文明退廃論者

武田修一

夜に溶けて

 憂鬱な日曜日。

 外はまだ暗い。手を伸ばして枕元に置いた時計を取るが、そこに表示されているのはまだ朝の六時で。日曜日の休みだというのに、まだ惰眠をむさぼることだってできるはずだったのに。ここから二度寝という至福をしてもいいのだが、そうもいかない。ゆるゆると枕元に時計を戻し。

「おりゃ!」

 かけ声をつけて、布団を蹴っ飛ばして、パジャマを脱いだ。バァン、と音を立ててクローゼットから適当な服を引っ張り出して、着る。テーマはかわいい女子。うそ。適当に引っ張り出したらそうなっただけ。

 部屋から出て、顔を洗って、髪の毛を整える。ふてくされた顔もなんとか整えて。服に似合う顔にしよう、とすればするほど遠退いていく。

「彼女に似合う顔」

 鏡の中のわたしは、ようやくといったように笑った。


 朝食も食べずに、バッグだけ持って、家の外へと出る。準備をしている間に日が昇っていたらしく、辺りは明るくまぶしい。腕につけた時計を見れば、まだ朝の七時といったところで。朝起きるのが早い彼女はきっともういるだろうけれど。

 まぶしい太陽を睨み付けて、歩き出した。


 □□□


「あら、早いのね」

「今日だけだよ。約束したでしょ」

「そうだったわね」

 ふふ、と彼女は笑いながら、花に水をやっている。たぶんわたしとした約束なんて忘れているのだろう。それでもいい。彼女といられるなら。

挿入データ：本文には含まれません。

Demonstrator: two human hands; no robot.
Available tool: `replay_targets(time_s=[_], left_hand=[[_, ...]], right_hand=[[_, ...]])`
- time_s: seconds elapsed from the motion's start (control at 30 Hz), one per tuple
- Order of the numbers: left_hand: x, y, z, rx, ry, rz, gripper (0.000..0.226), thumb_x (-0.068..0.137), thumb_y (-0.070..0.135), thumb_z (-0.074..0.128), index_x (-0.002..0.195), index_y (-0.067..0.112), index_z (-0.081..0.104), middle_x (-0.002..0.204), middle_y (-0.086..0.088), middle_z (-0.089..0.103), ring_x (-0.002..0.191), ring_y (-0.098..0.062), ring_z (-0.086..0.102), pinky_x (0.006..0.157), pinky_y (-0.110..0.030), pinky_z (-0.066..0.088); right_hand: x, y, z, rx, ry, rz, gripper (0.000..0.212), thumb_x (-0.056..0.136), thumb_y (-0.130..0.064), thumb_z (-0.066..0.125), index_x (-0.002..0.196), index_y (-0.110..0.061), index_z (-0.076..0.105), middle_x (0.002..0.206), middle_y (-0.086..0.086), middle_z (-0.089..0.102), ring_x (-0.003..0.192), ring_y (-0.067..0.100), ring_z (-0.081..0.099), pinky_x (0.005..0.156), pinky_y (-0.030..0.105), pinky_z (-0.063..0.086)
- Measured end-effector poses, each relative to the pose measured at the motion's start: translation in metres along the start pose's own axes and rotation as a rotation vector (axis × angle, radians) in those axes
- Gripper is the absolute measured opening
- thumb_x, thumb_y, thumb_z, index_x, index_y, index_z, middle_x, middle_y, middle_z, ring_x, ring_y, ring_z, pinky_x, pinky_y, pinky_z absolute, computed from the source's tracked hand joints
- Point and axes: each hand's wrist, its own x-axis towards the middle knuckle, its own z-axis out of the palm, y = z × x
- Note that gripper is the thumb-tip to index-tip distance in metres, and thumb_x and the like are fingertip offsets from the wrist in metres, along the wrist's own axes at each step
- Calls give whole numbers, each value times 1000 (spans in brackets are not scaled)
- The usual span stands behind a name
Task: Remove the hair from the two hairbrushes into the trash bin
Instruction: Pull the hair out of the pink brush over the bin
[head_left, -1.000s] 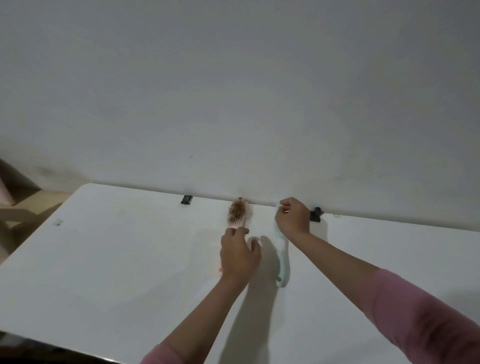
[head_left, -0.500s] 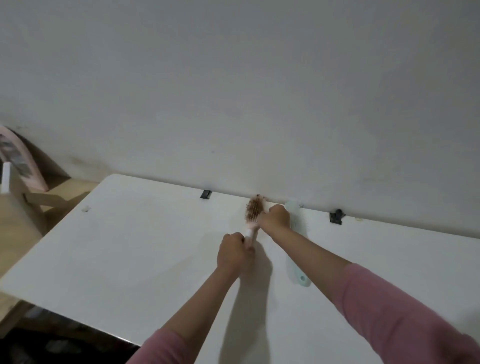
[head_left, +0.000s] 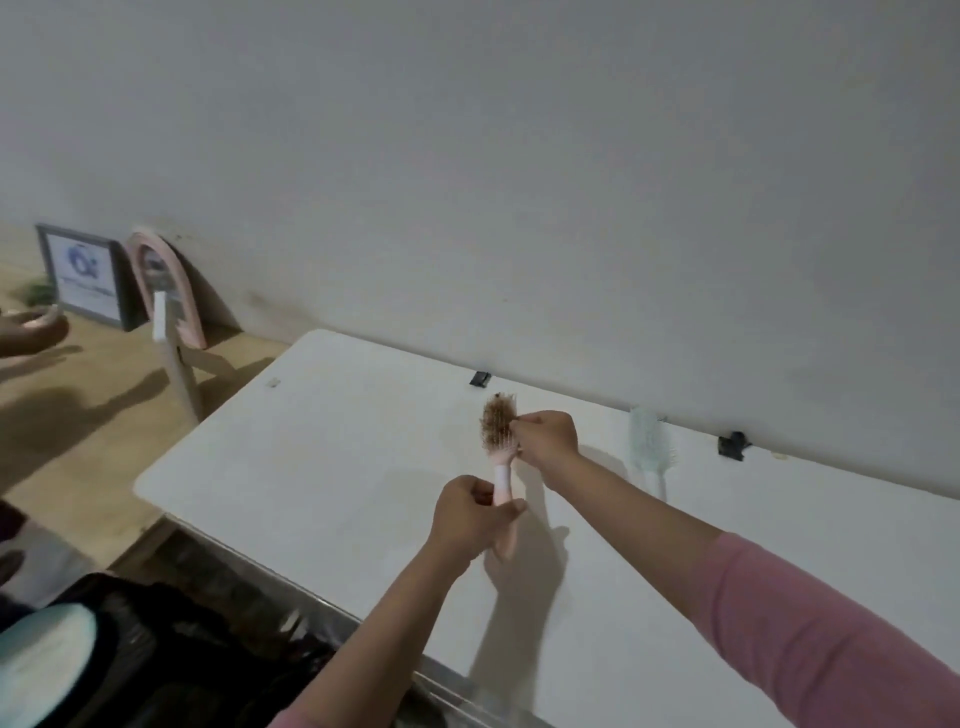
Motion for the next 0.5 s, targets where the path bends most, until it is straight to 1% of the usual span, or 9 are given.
replay_targets(time_s=[0.03, 0.1, 0.17, 0.23, 0.3, 0.33, 0.4, 0.43, 0.5], left_hand=[[-8, -4, -11, -58, 24, -9, 34, 70, 20, 84, 87, 1, 62, 81, -10, 68, 73, -25, 68, 61, -35, 56], [-27, -15, -36, -157, 81, -30, 39, 71, 17, 85, 97, -1, 62, 89, -13, 69, 77, -25, 69, 59, -34, 56], [-44, -27, -58, -216, 140, -38, 37, 72, 17, 84, 97, 2, 61, 90, -12, 69, 76, -24, 68, 63, -37, 58], [-65, -46, -85, -274, 227, -58, 36, 74, 18, 83, 99, 6, 60, 91, -12, 69, 76, -25, 68, 69, -41, 58], [-84, -64, -110, -349, 284, -87, 39, 77, 18, 81, 106, 6, 58, 97, -16, 68, 74, -24, 67, 60, -35, 58], [-93, -72, -121, -378, 304, -98, 40, 78, 18, 79, 108, 6, 56, 101, -17, 66, 72, -23, 66, 52, -29, 56], [-113, -94, -148, -413, 376, -119, 42, 80, 18, 78, 112, 5, 54, 105, -18, 63, 72, -20, 64, 43, -22, 50], [-121, -105, -159, -422, 399, -122, 43, 80, 18, 78, 112, 5, 54, 106, -18, 63, 73, -20, 64, 42, -22, 49], [-134, -126, -178, -440, 430, -134, 44, 80, 17, 78, 113, 3, 52, 103, -16, 64, 75, -20, 64, 47, -25, 51]], right_hand=[[-8, -1, 11, 19, -28, -5, 17, 75, -4, 56, 61, -15, 54, 68, 3, 52, 72, 19, 52, 89, 49, 55], [-30, -5, 35, 36, -91, -15, 22, 77, -4, 57, 59, -15, 54, 69, 5, 53, 73, 19, 54, 89, 54, 53], [-50, -7, 58, 62, -159, -22, 25, 81, -3, 59, 59, -14, 54, 69, 3, 54, 75, 20, 58, 88, 50, 56], [-74, -7, 91, 81, -263, -25, 17, 84, -2, 59, 68, -4, 62, 72, 4, 56, 81, 21, 60, 84, 41, 58], [-96, -4, 125, 92, -336, -45, 15, 86, -1, 58, 83, 14, 62, 73, 6, 52, 82, 22, 57, 80, 39, 58], [-107, -2, 141, 87, -368, -45, 15, 86, -1, 58, 83, 14, 62, 74, 6, 52, 83, 23, 57, 80, 39, 58], [-133, 7, 178, 49, -451, -45, 15, 87, -2, 59, 71, -3, 62, 75, 3, 56, 85, 23, 59, 81, 40, 58], [-144, 13, 195, 33, -481, -49, 20, 87, -3, 60, 68, -9, 61, 75, 3, 58, 84, 23, 60, 82, 42, 58], [-162, 24, 223, -1, -530, -66, 23, 85, -5, 62, 63, -13, 60, 72, 4, 60, 80, 26, 62, 85, 48, 57]])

 水がぽたぽたと彼女の手から滴っている。それを鬱陶しそうにぱっぱっと手を振り、水を払う。

「で、なんの約束だっけ?」

「……小夜子、ほんとに覚えてないの。」

「ごめん!」

 目の前でパンと手を合わせて、言う。そうたわいのない約束だったから。彼女にとっては、小夜子にとっては、どうでもいいことだったのだろう。いつもなら流せた、いいや今日だって流せるはずだ。小夜子の癖は今に始まったことじゃないのだから。だから今日だって、今日だって。

「そっかあ。じゃあ今日は帰るね」

 流せなかった。

 小夜子は悲しそうに顔を、歪めて、それでも美しい顔を保ったまま。わたしに何も言えないでいる。そのきれいな顔を見るのもなんだか辛くなって、わたしは走って逃げた。

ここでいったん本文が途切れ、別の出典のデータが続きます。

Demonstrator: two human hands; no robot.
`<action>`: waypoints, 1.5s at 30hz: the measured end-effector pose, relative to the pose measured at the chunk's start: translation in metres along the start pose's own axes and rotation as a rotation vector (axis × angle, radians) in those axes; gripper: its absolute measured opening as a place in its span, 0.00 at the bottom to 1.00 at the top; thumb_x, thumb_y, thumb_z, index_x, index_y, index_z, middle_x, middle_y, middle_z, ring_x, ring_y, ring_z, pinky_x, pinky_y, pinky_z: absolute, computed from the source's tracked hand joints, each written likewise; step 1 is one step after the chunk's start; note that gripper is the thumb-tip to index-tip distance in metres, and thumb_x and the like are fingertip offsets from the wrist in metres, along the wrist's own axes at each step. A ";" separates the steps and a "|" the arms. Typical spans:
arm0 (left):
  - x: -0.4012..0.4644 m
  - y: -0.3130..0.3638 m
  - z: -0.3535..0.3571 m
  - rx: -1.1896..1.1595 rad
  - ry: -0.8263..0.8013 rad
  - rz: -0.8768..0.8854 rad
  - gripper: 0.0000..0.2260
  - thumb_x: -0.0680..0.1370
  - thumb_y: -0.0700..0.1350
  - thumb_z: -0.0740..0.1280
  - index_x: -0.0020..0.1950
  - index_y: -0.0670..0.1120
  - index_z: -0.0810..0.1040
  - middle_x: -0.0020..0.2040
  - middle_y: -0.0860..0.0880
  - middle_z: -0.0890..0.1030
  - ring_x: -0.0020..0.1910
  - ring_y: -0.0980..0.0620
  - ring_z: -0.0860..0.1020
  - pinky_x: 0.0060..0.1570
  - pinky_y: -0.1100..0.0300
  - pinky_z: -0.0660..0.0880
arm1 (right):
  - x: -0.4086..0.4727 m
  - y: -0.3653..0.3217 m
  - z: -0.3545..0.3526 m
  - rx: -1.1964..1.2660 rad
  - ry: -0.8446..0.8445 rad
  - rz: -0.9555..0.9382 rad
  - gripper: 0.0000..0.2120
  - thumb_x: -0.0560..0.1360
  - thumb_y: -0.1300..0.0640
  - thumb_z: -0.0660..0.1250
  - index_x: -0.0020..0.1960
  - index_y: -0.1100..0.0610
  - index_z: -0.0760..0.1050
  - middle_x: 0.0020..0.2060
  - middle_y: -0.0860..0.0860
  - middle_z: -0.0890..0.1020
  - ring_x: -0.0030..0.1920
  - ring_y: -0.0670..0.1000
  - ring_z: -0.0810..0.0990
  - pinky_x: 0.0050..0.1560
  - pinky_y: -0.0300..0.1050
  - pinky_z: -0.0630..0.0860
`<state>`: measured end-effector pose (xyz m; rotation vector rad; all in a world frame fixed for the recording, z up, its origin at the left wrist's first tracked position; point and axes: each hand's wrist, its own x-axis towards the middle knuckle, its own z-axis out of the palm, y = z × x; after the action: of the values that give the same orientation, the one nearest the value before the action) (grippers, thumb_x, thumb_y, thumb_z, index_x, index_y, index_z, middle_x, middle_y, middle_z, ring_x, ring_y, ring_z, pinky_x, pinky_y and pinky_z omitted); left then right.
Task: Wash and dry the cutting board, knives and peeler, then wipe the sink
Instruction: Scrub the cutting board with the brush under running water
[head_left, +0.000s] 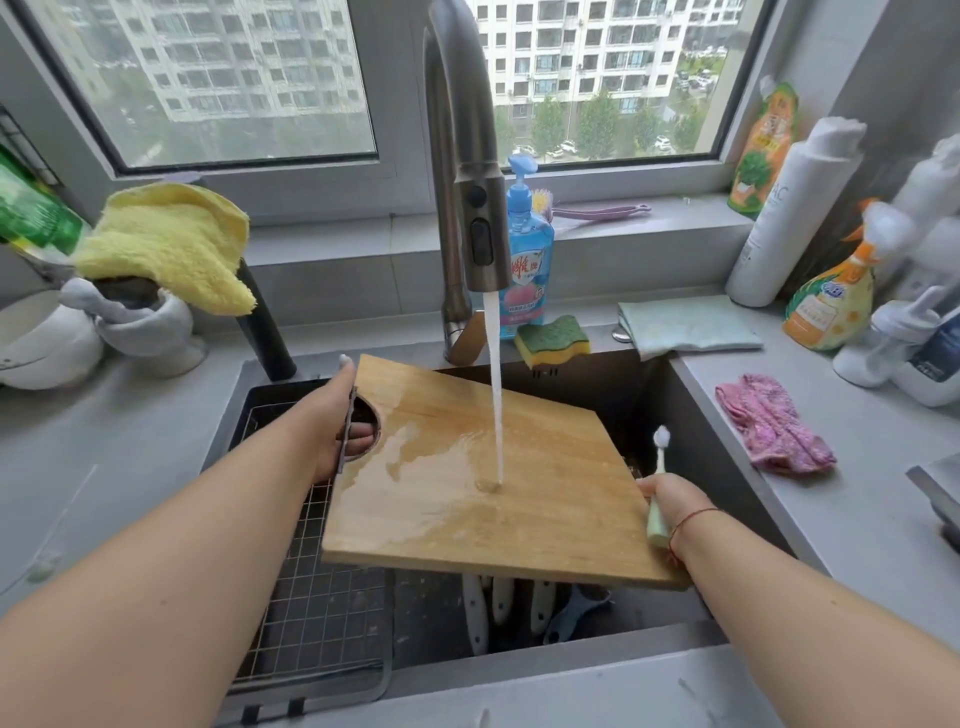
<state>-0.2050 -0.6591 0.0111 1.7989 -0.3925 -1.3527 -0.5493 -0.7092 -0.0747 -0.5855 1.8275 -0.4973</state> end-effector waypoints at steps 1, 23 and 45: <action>0.001 0.001 -0.003 0.008 0.016 0.026 0.35 0.76 0.71 0.53 0.66 0.43 0.74 0.46 0.44 0.81 0.25 0.50 0.77 0.23 0.63 0.74 | -0.001 0.002 0.003 -0.006 -0.012 0.008 0.20 0.73 0.53 0.68 0.62 0.61 0.73 0.52 0.59 0.76 0.54 0.58 0.75 0.54 0.52 0.72; -0.029 -0.018 -0.098 0.172 0.315 0.188 0.24 0.84 0.57 0.49 0.70 0.40 0.66 0.46 0.38 0.80 0.38 0.44 0.79 0.39 0.54 0.75 | -0.043 -0.018 0.080 -0.163 -0.058 -0.121 0.26 0.77 0.46 0.65 0.67 0.63 0.68 0.55 0.59 0.73 0.57 0.59 0.73 0.62 0.52 0.71; -0.075 0.008 -0.240 0.038 0.491 0.331 0.10 0.85 0.48 0.53 0.64 0.49 0.67 0.27 0.47 0.78 0.17 0.59 0.74 0.17 0.69 0.70 | -0.104 -0.016 0.199 -0.166 -0.304 -0.229 0.25 0.75 0.45 0.67 0.60 0.65 0.73 0.54 0.58 0.78 0.55 0.59 0.77 0.57 0.48 0.73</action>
<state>-0.0148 -0.5106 0.0834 1.9205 -0.4235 -0.6531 -0.3296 -0.6686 -0.0499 -0.9389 1.5282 -0.3861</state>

 帰ってからも、ただいますら言わずに自室にこもる。明るい日差しが鬱陶しい。きらきらとわたしを照らそうとする光が。荒々しくカーテンを閉めた。

「…………」

ぼろぼろとこぼれ落ちる涙も、揺れる感情も。自分勝手なものだった。そうはわかっていても、今すぐコントロールできるものでもなく。

「明日になったら謝ろう……」

ぼろぼろ泣きながら、ベッドに潜り込んで、目を閉じた。